Potential need for new neutron-api-plugin interface
It is unclear at this time if a relationship to neutron-api will be required. If it is required no layered interface for neutron-api-plugin yet exists and will need to be created.
New charm quagga
For testing purposes the new quagga charm will act as a BGP peer to validate and test neutron-dynamic-routing. Frode Nordahl has already begun work on this project: https://github.com/openstack-charmers/charm-quagga
New interface bgp
For testing purposes the new bgp interface will define the peering relationship between neutron-dynamic-routing and the quagga charm. Frode Nordahl has already begun work on this project: https://github.com/openstack-charmers/interface-bgp
Repositories¶
A new repository for the neutron-dynamic-routing charm is needed.
https://git.openstack.org/openstack/charm-neutron-dynamic-routing
A new repository for the quagga charm is needed.
https://git.openstack.org/openstack-charmers/charm-quagga
A new repository for the bgp interface is needed.
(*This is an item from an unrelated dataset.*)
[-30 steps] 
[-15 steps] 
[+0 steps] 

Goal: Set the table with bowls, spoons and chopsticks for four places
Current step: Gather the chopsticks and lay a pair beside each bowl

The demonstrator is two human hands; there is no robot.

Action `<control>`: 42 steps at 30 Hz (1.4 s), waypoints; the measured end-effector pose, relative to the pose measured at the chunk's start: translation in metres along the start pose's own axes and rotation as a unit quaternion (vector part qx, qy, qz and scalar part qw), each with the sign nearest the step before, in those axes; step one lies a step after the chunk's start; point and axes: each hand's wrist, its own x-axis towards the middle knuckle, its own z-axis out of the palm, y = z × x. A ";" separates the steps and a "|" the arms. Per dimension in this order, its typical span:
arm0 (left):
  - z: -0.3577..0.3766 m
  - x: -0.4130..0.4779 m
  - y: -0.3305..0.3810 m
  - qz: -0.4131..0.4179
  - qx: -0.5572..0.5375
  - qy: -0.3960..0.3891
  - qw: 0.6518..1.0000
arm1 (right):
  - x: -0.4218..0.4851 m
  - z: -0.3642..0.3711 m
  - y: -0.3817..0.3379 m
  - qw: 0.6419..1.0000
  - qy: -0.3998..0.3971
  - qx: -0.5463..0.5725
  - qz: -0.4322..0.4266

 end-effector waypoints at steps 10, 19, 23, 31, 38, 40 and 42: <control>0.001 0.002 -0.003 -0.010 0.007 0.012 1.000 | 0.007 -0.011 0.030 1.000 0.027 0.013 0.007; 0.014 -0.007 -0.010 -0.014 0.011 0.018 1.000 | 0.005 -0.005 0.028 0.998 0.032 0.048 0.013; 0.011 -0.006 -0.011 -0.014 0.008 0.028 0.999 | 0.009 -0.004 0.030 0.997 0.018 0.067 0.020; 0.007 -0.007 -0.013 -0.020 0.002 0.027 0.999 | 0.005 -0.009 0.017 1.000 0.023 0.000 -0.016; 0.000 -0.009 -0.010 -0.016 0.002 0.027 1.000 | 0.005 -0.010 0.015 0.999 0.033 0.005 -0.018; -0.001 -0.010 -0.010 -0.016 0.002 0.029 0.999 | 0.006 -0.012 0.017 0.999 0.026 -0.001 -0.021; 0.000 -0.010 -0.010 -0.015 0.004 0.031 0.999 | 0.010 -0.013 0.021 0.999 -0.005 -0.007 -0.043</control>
https://git.openstack.org/openstack-charmers/interface-bgp
Documentation¶
An update to the charm deployment guide will be required.
Upstream documentation is found at the following: https://docs.openstack.org/neutron-dynamic-routing/latest/
Security¶
The neutron-dynamic-routing charm is dependent on the OpenStack implementation of BGP. Which uses a simple string as a password.
Testing¶
The neutron-dynamic-routing charm will need to be tested with a BGP peer. Frode Nordahl has begun work on the quagga charm which will act as an infrastructure BGP router allowing for testing and validation.
A mojo spec, or other suitably automated test, will be a requirement for this feature implementation.